Danke für deine Hilfe du redest schon von den Adern die dann Schaltschrank intern weitergehen um z.B. die Beleuchtung oder ähnliches über einen FI mit Spannung zu versorgen?? Ich werd mir das auf jeden Fall mal suchen aber ich glaube nicht das unsere VDE auf dem neuesten Stand ist. Wäre net wenn du mir das mal per e-mail schicken könntest.
Gruß TC


----------



## winny-sps (13 März 2007)

> du redest schon von den Adern die dann Schaltschrank intern
> weitergehen um z.B. die Beleuchtung oder ähnliches über einen FI mit
> Spannung zu versorgen??


Ja, das meine ich. Deine Frage war doch auch dahingehend gestellt oder ?

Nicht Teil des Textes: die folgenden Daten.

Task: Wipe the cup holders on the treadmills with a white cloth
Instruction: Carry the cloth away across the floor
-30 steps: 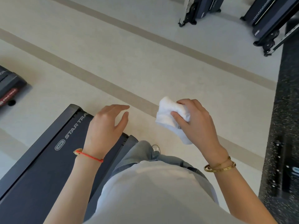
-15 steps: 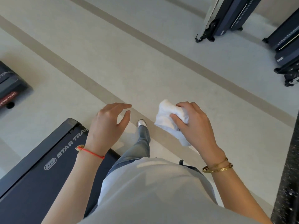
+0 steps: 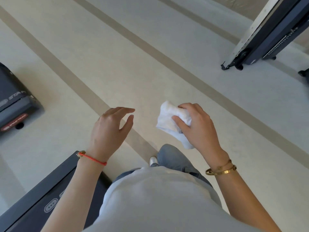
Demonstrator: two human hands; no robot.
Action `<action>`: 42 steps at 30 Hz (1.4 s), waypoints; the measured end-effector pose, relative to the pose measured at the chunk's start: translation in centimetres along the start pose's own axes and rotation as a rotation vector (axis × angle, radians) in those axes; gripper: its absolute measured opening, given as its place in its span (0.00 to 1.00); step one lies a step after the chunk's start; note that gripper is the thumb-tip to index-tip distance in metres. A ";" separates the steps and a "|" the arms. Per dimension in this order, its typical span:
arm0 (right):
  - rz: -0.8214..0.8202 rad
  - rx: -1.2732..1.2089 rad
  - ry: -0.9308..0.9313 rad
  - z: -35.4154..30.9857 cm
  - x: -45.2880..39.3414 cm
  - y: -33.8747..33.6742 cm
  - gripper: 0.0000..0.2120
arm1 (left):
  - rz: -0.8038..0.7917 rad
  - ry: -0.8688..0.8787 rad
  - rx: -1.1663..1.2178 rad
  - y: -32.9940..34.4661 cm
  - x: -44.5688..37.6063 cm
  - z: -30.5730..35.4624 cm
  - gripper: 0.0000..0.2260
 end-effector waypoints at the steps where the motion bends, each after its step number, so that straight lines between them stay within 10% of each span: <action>1: -0.007 -0.001 -0.003 -0.2 -1.7 0.4 0.13 | 0.001 -0.016 0.003 0.0 -1.4 -0.7 0.13; 42: -0.250 -0.079 -0.299 -28.0 -89.7 32.8 0.12 | 0.215 -0.369 -0.126 -9.8 -77.0 -45.3 0.09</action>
Point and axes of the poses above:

Mit  der VDE per e-mail wird nichts . Darf 1. nicht und 2. geht auch bei uns nicht
ist nur als PDF vorhanden nicht ausdruckbar, kopierbar und sonstiges.

Also falls du sowas Kopierbar, Druckbar auftreiben solltest bin auch nicht uninteressiert


----------



## Tecchannel (13 März 2007)

Danke für die schnelle Hilfe. Die Frage nach dem Auszug per e-mail hätte ich mir denken können das des net geht weil ich hab grad mit unserem chef geredet und der hat mir das bestätigt. Nun gut dann werden wir mal das Umdenken anfangen.
So long TC


----------



## cth (13 März 2007)

Hallo zusammen,

in diesem Threat http://www.sps-foren.de/showthread.php?t=2274&page=3 wurde schon über das Problem diskutiert.

Die EN 60204-1 ist immer noch aktuell und hat sich nicht geändert.

Gruß Chris


----------